Content starts

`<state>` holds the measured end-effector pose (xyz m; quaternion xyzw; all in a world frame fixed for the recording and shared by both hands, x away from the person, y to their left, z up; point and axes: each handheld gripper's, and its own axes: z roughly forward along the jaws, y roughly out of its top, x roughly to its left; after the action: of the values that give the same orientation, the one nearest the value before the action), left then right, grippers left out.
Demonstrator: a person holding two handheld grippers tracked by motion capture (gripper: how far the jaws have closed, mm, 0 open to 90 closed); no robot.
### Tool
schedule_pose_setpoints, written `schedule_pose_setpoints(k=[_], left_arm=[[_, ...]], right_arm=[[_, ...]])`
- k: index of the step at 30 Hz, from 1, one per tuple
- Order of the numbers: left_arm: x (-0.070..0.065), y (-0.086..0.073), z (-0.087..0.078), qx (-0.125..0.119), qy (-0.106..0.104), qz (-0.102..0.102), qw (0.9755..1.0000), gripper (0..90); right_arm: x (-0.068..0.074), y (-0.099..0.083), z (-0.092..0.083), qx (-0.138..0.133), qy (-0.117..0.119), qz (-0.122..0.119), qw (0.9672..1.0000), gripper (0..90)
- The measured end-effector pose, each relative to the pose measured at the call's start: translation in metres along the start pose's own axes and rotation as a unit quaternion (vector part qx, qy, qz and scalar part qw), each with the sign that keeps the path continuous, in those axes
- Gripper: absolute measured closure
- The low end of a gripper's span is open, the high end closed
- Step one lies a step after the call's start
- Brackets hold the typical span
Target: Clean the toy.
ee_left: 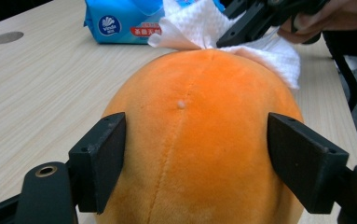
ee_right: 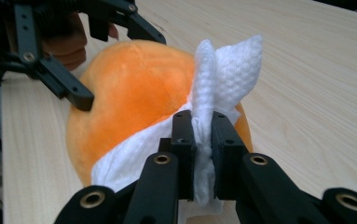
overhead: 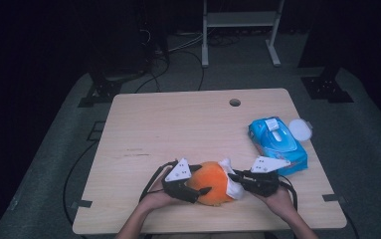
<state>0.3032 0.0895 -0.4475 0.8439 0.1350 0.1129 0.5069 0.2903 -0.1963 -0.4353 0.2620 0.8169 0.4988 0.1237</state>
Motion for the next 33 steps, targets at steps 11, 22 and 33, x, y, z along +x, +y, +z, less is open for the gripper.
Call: schedule_pose_setpoints(k=[11, 22, 33], left_arm=[[0.0, -0.001, -0.001, -0.001, -0.015, 0.007, 0.9999, 22.3], [0.018, -0.001, 0.0, 0.048, -0.036, -0.11, 0.9921, 3.0], [-0.008, 0.016, -0.001, 0.02, 0.054, 0.066, 0.9962, 30.5]], right_arm=[[0.0, 0.0, 0.003, -0.001, 0.011, -0.004, 0.9999, 80.6], [0.002, -0.003, 0.001, 0.009, 0.004, -0.017, 0.9998, 80.7], [0.019, 0.021, 0.0, -0.025, -0.007, -0.053, 0.9983, 80.8]])
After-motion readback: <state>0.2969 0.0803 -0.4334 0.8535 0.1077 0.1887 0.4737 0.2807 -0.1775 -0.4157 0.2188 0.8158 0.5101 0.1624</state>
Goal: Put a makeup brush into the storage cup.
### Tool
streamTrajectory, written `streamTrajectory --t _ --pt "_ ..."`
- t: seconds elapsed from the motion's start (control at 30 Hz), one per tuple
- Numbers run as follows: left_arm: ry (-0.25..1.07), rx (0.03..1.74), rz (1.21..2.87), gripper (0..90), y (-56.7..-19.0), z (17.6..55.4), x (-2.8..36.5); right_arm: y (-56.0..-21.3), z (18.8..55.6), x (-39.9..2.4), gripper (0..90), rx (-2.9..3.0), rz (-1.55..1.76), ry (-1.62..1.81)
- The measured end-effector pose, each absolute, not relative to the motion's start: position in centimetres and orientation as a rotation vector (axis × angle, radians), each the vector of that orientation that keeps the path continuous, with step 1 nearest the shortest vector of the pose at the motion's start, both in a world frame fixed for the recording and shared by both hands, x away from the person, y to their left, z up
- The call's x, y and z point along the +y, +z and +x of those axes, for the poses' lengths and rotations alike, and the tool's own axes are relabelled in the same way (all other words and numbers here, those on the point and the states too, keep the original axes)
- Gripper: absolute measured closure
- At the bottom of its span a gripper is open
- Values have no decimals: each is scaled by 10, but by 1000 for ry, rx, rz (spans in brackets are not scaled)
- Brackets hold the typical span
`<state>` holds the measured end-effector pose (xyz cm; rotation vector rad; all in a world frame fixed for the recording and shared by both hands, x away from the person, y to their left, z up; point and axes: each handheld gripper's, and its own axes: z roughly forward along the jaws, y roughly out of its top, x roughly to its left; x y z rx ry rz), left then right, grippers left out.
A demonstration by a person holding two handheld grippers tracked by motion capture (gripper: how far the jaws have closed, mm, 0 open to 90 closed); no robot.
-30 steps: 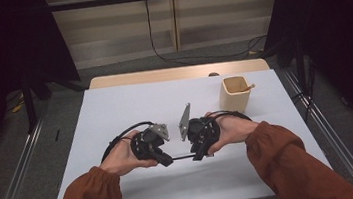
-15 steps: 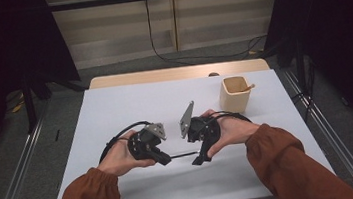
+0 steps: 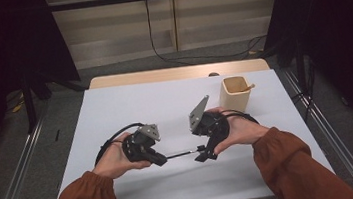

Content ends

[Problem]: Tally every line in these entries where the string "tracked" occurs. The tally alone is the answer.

[Solution to this problem]: 2